La premisa es sencilla: Tom Wilder (John Wayne), un marino norteamericano prisionero en una cárcel de la China comunista inmediatamente posterior a la guerra, es ayudado a escapar por unos desconocidos que le suministran un arma, un uniforme ruso (no perderse a uno de los adalides del nacionalismo estadounidense ataviado con la vestimenta militar soviética, estrella roja incluida) y una ruta de huida. Sus benefactores son los habitantes de una humilde aldea china que, hartos de los abusos de la administración comunista, y encabezados por el señor Tso (Paul Fix) y la hija del médico local, Cathy Grainger (Lauren Bacall), un norteamericano en misión humanitaria, han ideado un rocambolesco plan para conseguir que toda la población pueda emigrar a la colonia británica de Hong Kong. Los pormenores de la misión incluyen el robo de un trasbordador de vapor, utilizado para el transporte entre las islas y la costa chinas, y un arriesgado viaje por el estrecho corredor marítimo que separa el continente y la isla de Formosa, antigua colonia portuguesa llamada hoy Taiwan, conocido como «callejón sangriento» por sus traicioneras corrientes, sus bancos de niebla, sus violentas tempestades y sus escarpadas orillas, que se han cobrado miles de vidas en incontables naufragios a lo largo de los siglos. La cosa se complica aún más, porque es preciso navegar de noche o entre la niebla para eludir la vigilancia de los patrulleros chinos, y además sin cartas de navegación. A pesar de todo, y tras comprobar la violencia con la que se conducen las tropas chinas en la aldea (intento de violación de Cathy incluido), accede a comandar el buque y llevar a los aldeanos al exilio voluntario.

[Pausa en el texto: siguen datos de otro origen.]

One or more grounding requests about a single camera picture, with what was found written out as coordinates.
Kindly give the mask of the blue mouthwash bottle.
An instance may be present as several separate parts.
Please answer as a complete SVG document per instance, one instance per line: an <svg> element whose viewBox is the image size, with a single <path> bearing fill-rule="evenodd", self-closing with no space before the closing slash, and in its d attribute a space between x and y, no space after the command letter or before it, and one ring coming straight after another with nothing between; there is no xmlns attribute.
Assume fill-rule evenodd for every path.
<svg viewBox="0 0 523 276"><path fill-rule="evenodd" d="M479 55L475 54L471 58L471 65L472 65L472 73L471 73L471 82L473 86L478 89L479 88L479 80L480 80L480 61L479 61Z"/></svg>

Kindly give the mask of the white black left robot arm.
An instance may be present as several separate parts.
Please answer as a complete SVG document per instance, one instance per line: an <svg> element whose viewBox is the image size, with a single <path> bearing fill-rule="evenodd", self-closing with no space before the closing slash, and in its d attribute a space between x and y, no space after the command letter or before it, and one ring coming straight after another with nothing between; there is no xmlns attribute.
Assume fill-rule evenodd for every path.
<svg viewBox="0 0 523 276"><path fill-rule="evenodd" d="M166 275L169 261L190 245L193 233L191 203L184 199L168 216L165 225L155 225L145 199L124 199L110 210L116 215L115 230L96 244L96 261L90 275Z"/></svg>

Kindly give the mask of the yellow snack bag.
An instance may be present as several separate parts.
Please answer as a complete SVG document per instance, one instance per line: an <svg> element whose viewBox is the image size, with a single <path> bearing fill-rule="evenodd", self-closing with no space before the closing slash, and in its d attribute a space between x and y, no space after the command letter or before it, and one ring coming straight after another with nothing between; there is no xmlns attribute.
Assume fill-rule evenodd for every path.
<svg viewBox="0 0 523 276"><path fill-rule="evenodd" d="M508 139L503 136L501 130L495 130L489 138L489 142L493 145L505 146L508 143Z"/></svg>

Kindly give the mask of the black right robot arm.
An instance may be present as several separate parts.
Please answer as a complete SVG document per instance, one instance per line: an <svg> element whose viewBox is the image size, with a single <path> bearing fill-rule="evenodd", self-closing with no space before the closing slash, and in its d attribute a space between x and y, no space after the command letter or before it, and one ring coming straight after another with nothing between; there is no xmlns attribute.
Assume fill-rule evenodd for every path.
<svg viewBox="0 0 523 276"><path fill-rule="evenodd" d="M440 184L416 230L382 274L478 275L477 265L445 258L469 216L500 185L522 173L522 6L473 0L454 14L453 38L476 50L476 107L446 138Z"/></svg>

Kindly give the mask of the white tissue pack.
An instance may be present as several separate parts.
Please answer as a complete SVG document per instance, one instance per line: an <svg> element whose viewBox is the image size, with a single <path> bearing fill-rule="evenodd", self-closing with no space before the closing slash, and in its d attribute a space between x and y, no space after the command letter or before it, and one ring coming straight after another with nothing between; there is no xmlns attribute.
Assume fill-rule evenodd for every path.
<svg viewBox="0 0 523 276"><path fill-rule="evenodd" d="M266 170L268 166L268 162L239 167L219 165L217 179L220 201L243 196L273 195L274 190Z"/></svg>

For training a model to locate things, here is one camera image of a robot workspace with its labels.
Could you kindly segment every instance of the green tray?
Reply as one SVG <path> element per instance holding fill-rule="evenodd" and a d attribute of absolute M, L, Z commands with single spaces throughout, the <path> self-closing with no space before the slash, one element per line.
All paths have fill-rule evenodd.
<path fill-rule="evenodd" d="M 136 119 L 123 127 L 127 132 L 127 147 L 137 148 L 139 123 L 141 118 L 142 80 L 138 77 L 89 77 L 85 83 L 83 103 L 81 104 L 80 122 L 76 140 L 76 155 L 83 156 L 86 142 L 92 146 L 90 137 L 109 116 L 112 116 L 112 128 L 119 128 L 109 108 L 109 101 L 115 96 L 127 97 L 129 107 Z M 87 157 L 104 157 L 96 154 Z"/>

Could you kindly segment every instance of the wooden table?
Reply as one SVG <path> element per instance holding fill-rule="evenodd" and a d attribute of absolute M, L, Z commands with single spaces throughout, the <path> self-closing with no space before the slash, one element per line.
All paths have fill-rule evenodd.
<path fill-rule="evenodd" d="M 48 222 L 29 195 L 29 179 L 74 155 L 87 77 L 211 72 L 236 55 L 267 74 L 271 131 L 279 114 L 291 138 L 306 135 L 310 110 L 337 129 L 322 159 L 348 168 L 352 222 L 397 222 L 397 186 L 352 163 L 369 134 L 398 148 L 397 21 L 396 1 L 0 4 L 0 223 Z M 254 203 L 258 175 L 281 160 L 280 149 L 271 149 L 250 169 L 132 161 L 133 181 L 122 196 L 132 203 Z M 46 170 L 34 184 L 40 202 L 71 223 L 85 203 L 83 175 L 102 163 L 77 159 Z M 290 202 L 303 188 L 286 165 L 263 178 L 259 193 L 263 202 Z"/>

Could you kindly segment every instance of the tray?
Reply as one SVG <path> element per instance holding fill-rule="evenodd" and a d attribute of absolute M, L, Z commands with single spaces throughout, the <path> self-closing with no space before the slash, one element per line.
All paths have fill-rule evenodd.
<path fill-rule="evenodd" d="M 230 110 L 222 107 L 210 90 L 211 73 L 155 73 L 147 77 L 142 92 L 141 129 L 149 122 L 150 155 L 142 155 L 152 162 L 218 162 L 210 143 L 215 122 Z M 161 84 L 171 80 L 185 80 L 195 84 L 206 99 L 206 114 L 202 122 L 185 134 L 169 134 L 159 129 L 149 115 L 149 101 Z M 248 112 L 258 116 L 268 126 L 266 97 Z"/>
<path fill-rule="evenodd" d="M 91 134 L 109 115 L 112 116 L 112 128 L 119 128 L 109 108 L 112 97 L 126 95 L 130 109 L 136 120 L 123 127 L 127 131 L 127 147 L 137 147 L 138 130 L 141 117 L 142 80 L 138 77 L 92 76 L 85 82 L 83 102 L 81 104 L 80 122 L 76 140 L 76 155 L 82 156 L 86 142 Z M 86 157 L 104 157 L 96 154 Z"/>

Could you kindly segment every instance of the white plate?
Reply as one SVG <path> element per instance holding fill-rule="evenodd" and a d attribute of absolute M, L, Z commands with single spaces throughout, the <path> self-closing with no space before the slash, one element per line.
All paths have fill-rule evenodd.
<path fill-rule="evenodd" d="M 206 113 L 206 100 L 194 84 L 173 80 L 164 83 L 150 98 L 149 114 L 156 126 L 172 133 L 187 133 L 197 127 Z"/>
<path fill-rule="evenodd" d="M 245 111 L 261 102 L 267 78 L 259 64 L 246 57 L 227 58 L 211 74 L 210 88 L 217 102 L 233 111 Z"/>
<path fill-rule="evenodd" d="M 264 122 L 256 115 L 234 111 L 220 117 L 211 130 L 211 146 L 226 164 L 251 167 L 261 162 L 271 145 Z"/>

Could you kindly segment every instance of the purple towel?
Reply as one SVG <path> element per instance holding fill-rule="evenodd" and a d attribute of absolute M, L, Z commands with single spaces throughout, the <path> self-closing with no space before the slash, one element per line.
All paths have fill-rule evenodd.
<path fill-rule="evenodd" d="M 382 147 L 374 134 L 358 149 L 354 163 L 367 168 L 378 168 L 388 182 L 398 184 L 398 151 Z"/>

La película cuenta a favor con el oficio de Wellman para narrar una historia plana de buenos y malos sin grandes complicaciones argumentales, giros elaborados ni grandes secuencias de acción. En sus 111 minutos, Wellman combina secuencias en interiores, rodadas en decorados no muy logrados en Hollywood, con exteriores californianos camuflados como chinos (atención a esa muralla de cartón piedra en lo alto de la colina y que se supone que protege al pueblo), así como escenas a bordo del barco de vapor que no resultan tampoco demasiado estimables. Por supuesto, están todos los elementos previstos: persecución por los patrulleros, navegación entre la niebla, tempestad, cañoneo por parte del enemigo, insuficiencia de combustible y víveres, camuflaje del barco en un río y arrastre a golpe de soga por unos chinos convencidos de que su futuro está en Occidente, y también el esperable romance entre los protagonistas blancos y yanquis. Poca tensión y un interés que no va más allá de la mera aventura formal, con una excelente fotografía en Cinemascope de William H. Clothier y una partitura con toques orientalizantes de Roy Webb. John Wayne encarna una vez más a su personaje-estereotipo, y Lauren Bacall hace de chica desvalida pero tenaz que debe ponerse en manos del macho-man. El retrato de los chinos es absolutamente tópico y paternalista, y cuando hay personajes relevantes entre ellos, son interpretados por occidentales caracterizados, con todos los llamativos resultados que pueden contemplarse (el ya mencionado Fix, pero también la sueca Anita Ekberg como Wei Ling, por ejemplo, Barry Kroger como el anciano comunista Feng, o Paul Mazurki, adelantándose once años en su trabajo para John Ford en Siete mujeres, como campesino chino). Pero no terminan ahí los problemas de la cinta, porque su intención primera, la política, tampoco termina de hilarse bien. Continuar leyendo «Hollywood anticomunista: Callejón sangriento (Blood alley, 1955)»

La Garbo hace mutis con una sonrisa: La mujer de las dos caras (George Cukor, 1941)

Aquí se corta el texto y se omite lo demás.